Danielle’s work combines atmospheric dynamics with hydrology and wildfires in order to offer insightful observations on the extreme events that come with climate change. Her presentation is extremely relevant for those of us living in California that experience alarming fire events first hand, and we are excited to have her present as a member of our Bren community at the first virtual seminar. — Rachel Torres, Bren School PhD Student
In 2018, California experienced its deadliest fire season to date, with 100 fatalities and almost two million acres burnt. One year later, Australia suffered an unprecedented wildfire season with tens of fatalities and thousands of lost homes. These recent events are part of a multi-decadal trend in global wildfire severity and area, largely driven by human activities. Anthropogenic climate change modifies the spatial and temporal patterns of drought, while fire and land management have altered vegetation and hydrologic conditions. In this seminar, I disentangle the roles of greenhouse gas and aerosol emissions in modifying the risk of weather conditions that enable extreme wildfire occurrence and spread. By leveraging a suite of new global climate model experiments, I show that historical greenhouse gas emissions have increased the risk of extreme wildfire conditions in recent decades, and could double this risk in many wildfire-prone regions by the end of the 21st century. While aerosols have generally dampened the risk of extreme wildfire conditions in the past, their effect is diminished and more localized in future projections. My research provides key insight into the observed and projected changes in global wildfire risk and has significant implications for mitigation and adaptation strategies.
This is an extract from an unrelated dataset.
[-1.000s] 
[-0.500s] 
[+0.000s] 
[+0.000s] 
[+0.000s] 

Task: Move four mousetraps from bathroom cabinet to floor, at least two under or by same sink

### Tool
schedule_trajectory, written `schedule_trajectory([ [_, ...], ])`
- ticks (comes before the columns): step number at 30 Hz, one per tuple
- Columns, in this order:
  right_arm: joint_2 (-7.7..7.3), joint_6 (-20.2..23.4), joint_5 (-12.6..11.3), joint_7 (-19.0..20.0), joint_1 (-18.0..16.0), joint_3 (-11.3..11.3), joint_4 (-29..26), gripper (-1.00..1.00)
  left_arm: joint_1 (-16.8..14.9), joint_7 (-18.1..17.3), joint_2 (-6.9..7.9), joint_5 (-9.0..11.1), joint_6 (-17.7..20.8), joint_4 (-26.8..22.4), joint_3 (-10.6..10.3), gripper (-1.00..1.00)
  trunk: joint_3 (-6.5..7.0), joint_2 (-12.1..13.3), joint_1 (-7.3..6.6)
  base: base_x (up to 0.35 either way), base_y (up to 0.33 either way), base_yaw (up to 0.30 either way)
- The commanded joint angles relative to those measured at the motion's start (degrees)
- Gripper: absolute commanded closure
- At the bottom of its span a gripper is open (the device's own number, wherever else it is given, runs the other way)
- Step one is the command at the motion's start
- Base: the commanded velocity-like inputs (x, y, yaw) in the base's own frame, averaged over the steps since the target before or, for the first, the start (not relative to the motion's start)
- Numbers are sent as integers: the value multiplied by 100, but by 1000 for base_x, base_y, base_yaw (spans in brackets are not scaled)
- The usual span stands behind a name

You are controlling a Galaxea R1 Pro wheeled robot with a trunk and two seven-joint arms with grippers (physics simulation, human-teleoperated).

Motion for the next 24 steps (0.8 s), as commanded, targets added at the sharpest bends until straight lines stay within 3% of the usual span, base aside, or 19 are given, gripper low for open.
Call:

Danielle Touma is a postdoctoral scholar at the Bren School of Environmental Science and Management advised by Dr. Samantha Stevenson. Danielle’s research advances our understanding of the mechanisms in which anthropogenic activities impact extreme hydroclimate events. She leverages a multitude of regional and global hydroclimate datasets, derived from direct observations and numerical modeling, to investigate spatiotemporal variations in extreme precipitation, drought, and wildfire. Danielle also enjoys mentoring and teaching K-12 and university STEM students through various outreach capacities. Danielle received her PhD from Stanford University in Earth System Science in 2019, and completed her M.S (2011) and B.S. (2009) degrees in Civil and Environmental Engineering from NC State University.